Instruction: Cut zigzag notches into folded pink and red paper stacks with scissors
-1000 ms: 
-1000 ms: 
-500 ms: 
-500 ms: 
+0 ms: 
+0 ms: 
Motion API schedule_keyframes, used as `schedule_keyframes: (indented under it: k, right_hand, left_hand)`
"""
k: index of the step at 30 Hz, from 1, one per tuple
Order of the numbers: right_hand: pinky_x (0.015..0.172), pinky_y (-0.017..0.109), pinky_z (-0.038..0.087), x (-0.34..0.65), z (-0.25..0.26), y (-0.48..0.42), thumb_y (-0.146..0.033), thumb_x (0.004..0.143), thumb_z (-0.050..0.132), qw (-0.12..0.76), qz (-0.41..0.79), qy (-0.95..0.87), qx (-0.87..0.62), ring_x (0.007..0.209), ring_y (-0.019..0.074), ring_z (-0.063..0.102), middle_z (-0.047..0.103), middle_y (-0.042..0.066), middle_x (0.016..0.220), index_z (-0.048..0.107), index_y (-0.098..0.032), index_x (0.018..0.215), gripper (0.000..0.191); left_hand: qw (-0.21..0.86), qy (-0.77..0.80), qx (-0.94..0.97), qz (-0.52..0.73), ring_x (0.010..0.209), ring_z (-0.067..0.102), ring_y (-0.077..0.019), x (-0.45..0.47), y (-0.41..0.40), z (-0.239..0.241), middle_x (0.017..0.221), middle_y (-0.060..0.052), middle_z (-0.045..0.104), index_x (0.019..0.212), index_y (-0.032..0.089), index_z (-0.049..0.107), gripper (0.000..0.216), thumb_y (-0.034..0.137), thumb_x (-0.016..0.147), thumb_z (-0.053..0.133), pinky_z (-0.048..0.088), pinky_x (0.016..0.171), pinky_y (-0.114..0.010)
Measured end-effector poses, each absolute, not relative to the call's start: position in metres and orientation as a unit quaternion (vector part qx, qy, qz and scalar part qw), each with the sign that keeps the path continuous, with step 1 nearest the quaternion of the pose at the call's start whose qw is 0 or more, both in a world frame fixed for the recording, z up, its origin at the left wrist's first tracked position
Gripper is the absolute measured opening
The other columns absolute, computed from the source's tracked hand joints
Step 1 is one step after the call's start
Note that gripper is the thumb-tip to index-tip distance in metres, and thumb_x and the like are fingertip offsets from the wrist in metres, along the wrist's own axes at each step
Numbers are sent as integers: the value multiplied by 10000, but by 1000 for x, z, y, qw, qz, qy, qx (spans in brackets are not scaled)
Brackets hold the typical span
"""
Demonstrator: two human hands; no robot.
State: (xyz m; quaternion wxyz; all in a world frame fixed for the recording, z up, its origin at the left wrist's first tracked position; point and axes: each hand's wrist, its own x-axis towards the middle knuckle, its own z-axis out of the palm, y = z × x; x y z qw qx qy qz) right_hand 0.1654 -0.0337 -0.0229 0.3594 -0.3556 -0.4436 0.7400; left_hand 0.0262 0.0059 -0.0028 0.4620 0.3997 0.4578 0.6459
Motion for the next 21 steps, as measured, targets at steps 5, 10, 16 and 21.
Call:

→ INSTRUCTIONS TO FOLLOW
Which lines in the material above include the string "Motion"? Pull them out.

→ RESPONSE AREA
Motion API schedule_keyframes, used as `schedule_keyframes: (indented under it: k, right_hand, left_hand)`
Motion for the next 21 steps, as measured, targets at steps 5, 10, 16 and 21.

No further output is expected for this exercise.